__Aim of the exercise__: Every line in the data below that has the word "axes" should be returned.

__Recorded data__:
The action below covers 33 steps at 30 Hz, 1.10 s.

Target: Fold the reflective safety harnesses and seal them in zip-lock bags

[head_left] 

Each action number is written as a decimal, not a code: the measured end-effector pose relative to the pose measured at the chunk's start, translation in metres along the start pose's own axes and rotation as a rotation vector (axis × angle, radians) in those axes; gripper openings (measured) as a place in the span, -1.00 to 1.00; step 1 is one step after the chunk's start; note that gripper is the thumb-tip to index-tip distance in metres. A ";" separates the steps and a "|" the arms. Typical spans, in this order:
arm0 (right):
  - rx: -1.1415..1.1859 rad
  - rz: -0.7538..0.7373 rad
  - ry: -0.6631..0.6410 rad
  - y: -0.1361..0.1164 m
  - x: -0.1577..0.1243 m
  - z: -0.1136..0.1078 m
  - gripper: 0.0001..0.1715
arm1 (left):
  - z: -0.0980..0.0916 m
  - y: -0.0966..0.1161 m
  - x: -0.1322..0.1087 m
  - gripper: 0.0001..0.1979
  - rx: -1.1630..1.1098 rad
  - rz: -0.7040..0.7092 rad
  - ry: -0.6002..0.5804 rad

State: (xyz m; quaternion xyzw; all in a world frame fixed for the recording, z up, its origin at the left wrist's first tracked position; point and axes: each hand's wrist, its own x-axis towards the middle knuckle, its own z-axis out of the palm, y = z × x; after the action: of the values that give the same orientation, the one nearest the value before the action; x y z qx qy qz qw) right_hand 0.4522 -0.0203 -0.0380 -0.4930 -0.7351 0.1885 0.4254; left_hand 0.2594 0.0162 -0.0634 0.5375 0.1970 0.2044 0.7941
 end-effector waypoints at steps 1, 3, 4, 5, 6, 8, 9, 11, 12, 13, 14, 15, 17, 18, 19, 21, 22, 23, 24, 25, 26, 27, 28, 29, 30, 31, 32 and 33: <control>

__Result of the task__:
Each action number is written as a decimal, not a code: the measured end-effector pose relative to the pose measured at the chunk's start, translation in metres along the start pose's own axes and rotation as a rotation vector (axis × angle, radians) in those axes; gripper openings (measured) as a place in the span, -1.00 to 1.00; step 1 is one step after the chunk's start; note that gripper is the thumb-tip to index-tip distance in metres. A ";" separates the steps and a "|" the arms. Typical spans, in this order:
State: (xyz m; quaternion xyzw; all in a world frame fixed for the recording, z up, its origin at the left wrist's first tracked position; point and axes: each hand's wrist, its own x-axis towards the middle knuckle, its own z-axis out of the palm, y = z × x; after the action: of the values that give the same orientation, the one nearest the value before the action; x y z qx qy qz qw) right_hand 0.4522 -0.0203 -0.0380 -0.4930 -0.7351 0.1885 0.4254; left_hand 0.2594 0.0162 -0.0634 0.5375 0.1970 0.2044 0.7941

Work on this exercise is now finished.